_Exercise objective_:
Counting the line with "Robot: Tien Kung" as the last one, copy out the lines of the data exactly from the first onward.

_Information shown_:
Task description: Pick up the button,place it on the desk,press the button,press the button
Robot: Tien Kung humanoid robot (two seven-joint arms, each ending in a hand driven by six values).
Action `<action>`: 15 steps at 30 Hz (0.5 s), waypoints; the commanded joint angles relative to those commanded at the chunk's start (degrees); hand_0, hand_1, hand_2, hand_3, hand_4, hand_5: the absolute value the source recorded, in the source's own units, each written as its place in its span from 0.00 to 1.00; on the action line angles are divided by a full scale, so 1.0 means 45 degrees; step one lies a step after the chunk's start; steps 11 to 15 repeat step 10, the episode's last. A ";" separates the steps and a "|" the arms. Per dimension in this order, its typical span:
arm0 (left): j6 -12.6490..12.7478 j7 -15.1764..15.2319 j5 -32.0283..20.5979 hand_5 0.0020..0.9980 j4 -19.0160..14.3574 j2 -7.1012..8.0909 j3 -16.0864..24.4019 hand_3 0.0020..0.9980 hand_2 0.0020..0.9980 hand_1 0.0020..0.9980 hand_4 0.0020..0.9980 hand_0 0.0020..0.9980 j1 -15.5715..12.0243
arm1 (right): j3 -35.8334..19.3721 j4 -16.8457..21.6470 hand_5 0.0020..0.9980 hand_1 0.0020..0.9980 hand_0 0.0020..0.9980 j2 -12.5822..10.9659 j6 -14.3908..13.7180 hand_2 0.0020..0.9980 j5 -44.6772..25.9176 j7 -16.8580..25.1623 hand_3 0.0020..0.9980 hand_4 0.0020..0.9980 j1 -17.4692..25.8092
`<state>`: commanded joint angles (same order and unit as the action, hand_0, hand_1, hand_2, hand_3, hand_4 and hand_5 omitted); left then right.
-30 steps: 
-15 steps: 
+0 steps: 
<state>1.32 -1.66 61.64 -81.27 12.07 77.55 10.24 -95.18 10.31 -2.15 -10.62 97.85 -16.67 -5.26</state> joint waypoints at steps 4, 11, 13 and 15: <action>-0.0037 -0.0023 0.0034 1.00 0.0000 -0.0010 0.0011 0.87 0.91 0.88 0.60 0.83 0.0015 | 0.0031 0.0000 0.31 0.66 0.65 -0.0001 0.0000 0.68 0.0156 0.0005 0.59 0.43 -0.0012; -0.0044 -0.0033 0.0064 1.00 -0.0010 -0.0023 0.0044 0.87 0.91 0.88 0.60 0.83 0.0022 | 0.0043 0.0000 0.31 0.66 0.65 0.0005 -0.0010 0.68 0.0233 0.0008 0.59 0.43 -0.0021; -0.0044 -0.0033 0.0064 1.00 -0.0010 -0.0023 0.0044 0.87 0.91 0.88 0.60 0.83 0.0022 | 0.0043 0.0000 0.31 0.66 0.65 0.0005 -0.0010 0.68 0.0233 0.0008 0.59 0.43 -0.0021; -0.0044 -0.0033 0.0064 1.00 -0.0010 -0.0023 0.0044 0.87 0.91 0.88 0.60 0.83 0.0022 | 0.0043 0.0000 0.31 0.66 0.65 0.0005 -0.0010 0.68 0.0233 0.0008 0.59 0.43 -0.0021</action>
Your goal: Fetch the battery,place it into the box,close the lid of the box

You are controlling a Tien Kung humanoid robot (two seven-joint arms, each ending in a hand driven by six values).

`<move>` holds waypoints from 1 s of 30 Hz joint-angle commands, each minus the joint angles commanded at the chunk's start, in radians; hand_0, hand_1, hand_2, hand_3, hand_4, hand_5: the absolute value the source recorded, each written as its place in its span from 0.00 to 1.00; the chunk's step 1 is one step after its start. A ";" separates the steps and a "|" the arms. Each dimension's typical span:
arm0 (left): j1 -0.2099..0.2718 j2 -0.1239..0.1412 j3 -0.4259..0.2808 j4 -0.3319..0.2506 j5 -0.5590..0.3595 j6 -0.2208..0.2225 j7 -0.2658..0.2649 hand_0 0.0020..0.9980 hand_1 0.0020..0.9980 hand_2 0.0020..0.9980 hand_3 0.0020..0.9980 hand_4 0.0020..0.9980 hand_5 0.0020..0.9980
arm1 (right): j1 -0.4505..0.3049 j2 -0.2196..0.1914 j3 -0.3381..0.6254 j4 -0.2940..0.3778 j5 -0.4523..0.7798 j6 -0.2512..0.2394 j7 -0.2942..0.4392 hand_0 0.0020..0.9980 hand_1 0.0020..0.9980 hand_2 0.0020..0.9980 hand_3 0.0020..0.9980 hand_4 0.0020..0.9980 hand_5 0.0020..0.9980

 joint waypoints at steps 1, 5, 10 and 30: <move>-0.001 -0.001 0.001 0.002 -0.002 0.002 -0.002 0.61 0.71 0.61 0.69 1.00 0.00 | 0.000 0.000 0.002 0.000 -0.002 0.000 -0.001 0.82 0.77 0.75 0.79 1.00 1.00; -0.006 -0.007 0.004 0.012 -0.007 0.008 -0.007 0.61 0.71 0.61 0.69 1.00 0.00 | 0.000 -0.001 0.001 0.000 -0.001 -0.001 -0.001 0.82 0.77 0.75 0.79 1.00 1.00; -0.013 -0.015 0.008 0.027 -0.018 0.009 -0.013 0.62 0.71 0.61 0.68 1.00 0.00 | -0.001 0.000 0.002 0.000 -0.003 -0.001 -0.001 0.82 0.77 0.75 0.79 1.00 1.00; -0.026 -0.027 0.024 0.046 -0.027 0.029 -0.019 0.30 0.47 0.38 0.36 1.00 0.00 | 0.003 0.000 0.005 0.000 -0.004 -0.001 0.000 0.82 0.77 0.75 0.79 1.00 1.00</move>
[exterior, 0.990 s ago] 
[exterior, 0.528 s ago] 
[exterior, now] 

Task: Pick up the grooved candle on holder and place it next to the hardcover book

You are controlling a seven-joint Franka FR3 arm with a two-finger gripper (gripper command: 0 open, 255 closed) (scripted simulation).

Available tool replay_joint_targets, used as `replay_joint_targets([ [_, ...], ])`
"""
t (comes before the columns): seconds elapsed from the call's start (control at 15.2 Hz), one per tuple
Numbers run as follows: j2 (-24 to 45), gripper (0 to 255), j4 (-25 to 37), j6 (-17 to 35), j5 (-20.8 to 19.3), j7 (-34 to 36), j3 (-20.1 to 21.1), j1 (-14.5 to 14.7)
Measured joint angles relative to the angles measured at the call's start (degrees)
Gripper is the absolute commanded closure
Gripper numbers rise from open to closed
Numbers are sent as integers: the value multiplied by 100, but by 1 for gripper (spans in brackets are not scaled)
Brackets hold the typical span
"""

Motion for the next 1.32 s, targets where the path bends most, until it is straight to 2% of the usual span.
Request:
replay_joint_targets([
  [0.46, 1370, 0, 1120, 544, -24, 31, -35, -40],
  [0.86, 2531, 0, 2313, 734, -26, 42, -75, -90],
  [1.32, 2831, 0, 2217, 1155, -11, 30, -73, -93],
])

_Problem solution_:
Task description: Pick up the button,place it on the desk,press the button,press the button
Robot: Tien Kung humanoid robot (two seven-joint arms, each ending in a hand driven by six values).

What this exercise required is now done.